Le passage de la troupe de Diaghilev à Londres au printemps 1919 renouvelle les liens de Bell avec la France, quelque peu malmenés durant la guerre. Durant l’entre-deux-guerres, Bell retrouve d’anciens amis, tisse de nouveaux liens et s’insère dans les cercles huppés de la capitale française et dans le monde des arts et des lettres. Bell ne fréquente plus d’Anglo-saxons à Paris, sinon de manière marginale. Parmi ces Français ou résidents français, certains demeurent de simples connaissances, d’autres, comme Derain et Picasso, deviennent de véritables amis. Bell est très réaliste sur sa vie parisienne. Il a conscience de la superficialité de certaines de ses rencontres.

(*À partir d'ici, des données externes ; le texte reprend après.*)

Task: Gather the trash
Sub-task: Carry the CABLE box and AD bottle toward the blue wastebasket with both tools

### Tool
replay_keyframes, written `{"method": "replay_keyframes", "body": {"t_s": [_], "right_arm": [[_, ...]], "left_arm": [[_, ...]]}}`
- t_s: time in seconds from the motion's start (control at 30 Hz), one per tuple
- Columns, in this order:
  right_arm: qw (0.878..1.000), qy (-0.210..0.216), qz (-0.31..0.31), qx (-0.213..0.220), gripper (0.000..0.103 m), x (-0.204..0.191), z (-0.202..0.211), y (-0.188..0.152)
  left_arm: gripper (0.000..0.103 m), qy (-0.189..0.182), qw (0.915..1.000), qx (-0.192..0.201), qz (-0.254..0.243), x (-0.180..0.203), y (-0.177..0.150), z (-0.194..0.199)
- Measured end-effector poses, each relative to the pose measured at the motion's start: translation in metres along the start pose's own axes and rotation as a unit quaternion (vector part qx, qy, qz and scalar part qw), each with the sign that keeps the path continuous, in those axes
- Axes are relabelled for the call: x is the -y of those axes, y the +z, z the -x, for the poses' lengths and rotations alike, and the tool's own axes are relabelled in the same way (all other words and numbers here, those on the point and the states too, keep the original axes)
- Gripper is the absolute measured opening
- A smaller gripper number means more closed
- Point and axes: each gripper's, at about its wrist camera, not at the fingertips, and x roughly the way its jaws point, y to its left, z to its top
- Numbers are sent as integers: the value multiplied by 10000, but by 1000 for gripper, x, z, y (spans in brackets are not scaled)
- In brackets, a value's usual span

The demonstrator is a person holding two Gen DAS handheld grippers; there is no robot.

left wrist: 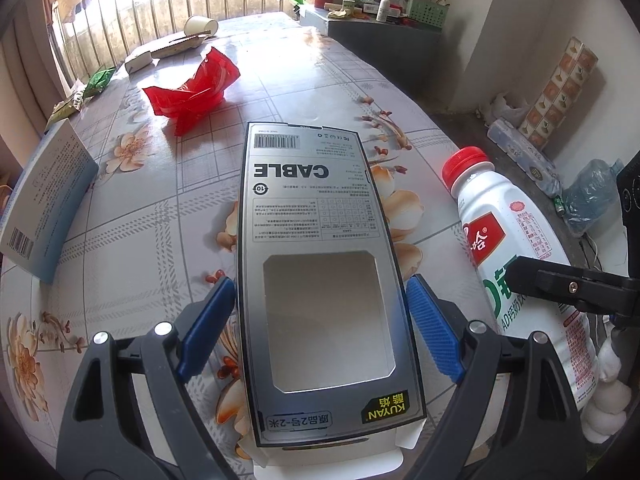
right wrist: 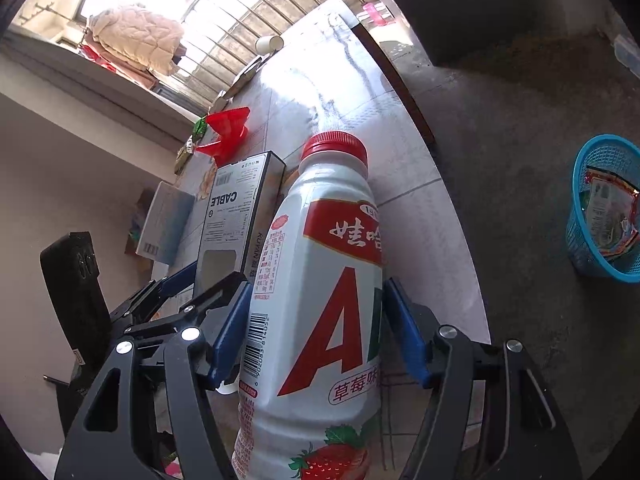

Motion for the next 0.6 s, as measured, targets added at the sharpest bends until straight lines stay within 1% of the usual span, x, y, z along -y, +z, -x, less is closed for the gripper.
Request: {"method": "replay_keyframes", "body": {"t_s": [0.2, 0.3, 0.47, 0.5, 0.6], "right_arm": [[9994, 278, -196, 8, 65, 7, 6, -3], [9995, 232, -197, 7, 65, 8, 7, -5], [9997, 162, -162, -9, 65, 6, 6, -6], [9998, 151, -158, -11, 65, 6, 6, -6], [9998, 122, -151, -20, 65, 5, 5, -5]], "left_arm": [[82, -214, 9996, -4, 177, -11, -5, 4], [82, -213, 9995, 6, 235, -16, -8, 7], [85, -201, 9995, -129, 200, -14, -6, 5], [87, -217, 9995, -150, 200, -13, -5, 5], [87, -302, 9990, -165, 271, -13, -1, 4]]}}
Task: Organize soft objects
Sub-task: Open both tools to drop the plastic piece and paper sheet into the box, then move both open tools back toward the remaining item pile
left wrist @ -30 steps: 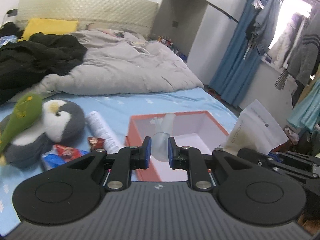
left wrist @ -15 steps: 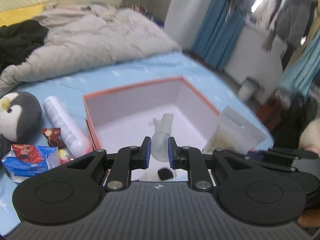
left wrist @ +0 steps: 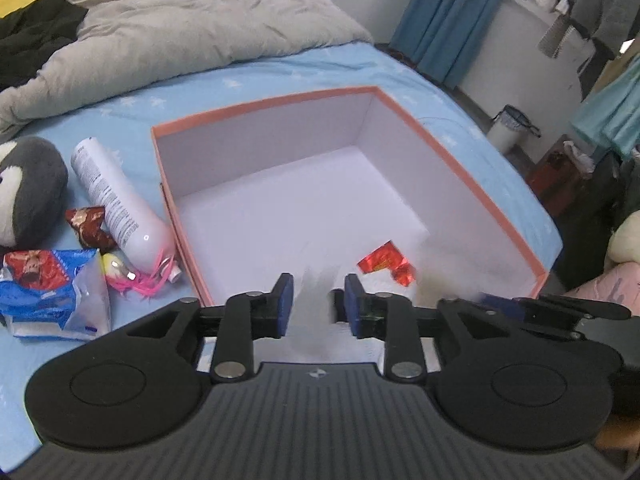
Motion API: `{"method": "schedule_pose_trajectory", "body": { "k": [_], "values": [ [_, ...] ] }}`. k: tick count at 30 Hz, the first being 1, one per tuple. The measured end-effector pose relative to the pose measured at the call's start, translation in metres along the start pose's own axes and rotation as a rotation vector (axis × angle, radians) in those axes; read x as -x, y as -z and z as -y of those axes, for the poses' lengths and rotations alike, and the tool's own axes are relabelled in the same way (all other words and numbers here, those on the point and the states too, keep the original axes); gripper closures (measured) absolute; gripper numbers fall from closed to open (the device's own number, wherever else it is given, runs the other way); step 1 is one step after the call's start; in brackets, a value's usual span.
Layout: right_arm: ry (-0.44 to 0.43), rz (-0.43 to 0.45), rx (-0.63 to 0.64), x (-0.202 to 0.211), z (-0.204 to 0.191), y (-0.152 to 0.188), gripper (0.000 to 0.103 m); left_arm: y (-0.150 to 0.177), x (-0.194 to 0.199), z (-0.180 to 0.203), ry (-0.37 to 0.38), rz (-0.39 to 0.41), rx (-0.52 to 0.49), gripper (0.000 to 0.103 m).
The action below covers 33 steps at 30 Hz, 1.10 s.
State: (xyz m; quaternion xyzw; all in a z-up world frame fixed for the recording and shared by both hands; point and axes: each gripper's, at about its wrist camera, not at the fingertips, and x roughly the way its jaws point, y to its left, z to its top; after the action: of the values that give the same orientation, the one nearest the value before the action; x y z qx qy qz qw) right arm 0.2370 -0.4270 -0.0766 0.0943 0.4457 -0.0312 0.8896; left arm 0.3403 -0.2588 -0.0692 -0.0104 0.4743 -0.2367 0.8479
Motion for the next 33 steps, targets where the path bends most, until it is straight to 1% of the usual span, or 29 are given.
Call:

Il se dégage finalement des pages d’Old Friends un certain détachement et le sentiment que Bell se pose en témoin, beaucoup plus qu’en acteur, de la vie sociale parisienne, une position somme toute modeste. Les qualités sociales de Bell facilitent son introduction dans le monde parisien et lui permettent d’entretenir les relations qu’il s’y fait. Il joue un rôle actif en faisant évoluer ces relations et en nouant des liens solides avec les personnes qu’il apprécie le plus. Au-delà du style anecdotique d’Old Friends, l’étude des archives permet d’évaluer la réalité de leurs relations et prouve qu’elles ne se sont pas limitées à quelques soirées parisiennes.

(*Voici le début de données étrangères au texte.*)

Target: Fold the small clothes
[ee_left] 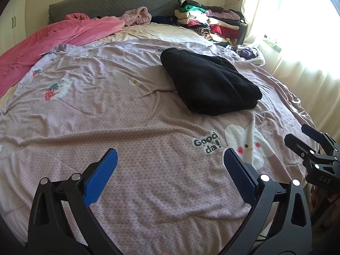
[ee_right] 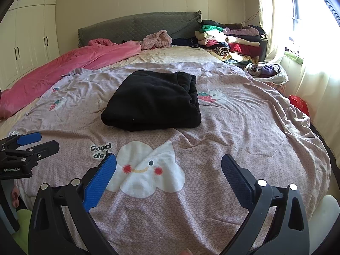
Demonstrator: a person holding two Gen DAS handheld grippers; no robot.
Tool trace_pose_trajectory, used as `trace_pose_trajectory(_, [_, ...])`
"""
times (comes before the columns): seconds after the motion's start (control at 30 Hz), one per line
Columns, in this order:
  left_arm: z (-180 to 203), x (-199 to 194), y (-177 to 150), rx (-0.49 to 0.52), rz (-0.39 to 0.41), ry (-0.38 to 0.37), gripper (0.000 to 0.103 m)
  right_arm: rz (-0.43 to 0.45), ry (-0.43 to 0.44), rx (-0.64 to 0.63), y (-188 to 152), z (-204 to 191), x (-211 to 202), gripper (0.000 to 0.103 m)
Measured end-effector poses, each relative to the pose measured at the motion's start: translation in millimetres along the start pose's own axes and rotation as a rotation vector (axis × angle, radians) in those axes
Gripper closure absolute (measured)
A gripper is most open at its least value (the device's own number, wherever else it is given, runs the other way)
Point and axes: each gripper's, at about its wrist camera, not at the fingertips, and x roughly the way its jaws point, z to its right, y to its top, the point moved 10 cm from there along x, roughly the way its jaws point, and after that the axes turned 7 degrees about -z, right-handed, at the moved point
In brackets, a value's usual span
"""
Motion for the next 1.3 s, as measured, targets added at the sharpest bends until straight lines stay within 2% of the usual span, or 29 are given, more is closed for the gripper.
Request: trace_pose_trajectory(1.3, [-1.9,-4.8,3.0,-0.001,0.01,0.006,0.009,0.009,-0.003,-0.002,-3.4,-3.8,-3.1,0.004])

L’inflexion des années 1930 ne constitue pas un virage décisif : les relations de Bell évoluent, il s’éloigne de certains compagnons nocturnes des années 1920 avec le temps mais la plupart demeurent de fidèles amis. Durant cette deuxième décennie, Bell confirme son ouverture sociale en se faisant de nouvelles relations, solides et pérennes. Si les années 1920 correspondent à la joie du retour en France et à l’excitation de se voir parfaitement intégré parmi toutes les célébrités de la période, les années 1930, bien qu’elles entraînent inéluctablement quelques pertes, confirment l’assise de ces amitiés et leur profondeur.

Chapitre II
Clive Bell, un pont entre deux rives : diversité et importance des échanges

Ce chapitre étudie l’utilisation concrète des réseaux mis en place par le Britannique et la nature de leurs influences réciproques. Durant ces années de pratique sociale, Bell s’impose non seulement comme un compagnon de soirées mais également comme un ami fiable et un contact utile. Ses voyages répétés et sa connaissance des scènes artistiques française et anglaise font de lui, pour les Français, un intermédiaire idéal avec le monde britannique. À Londres, il est le francophile, le spécialiste du sujet. À force de visites parisiennes, Bell est devenu un membre à part entière des cercles artistiques et intellectuels de la capitale et est bien placé pour s’ériger en interlocuteur privilégié des artistes du continent outre-Manche. Par sa position, il s’avère être une connaissance utile : placé au cœur des réseaux londoniens, il est capable de faciliter leurs démarches sur place ; critique d’art, ses amis peintres comptent sur lui pour des articles positifs à leur sujet ; autant de services qui sortent parfois du cadre professionnel. Les amitiés nouées sont à l’origine d’échanges qui frappent par leur régularité et leur diversité. Il tâche également dans une certaine mesure de faire découvrir l’art britannique en France. En relation avec plusieurs critiques, avec lesquels il entretient parfois des liens d’amitié, Bell écrit aussi pour des journaux français. Les échanges entre Clive Bell et le continent prennent donc de multiples aspects.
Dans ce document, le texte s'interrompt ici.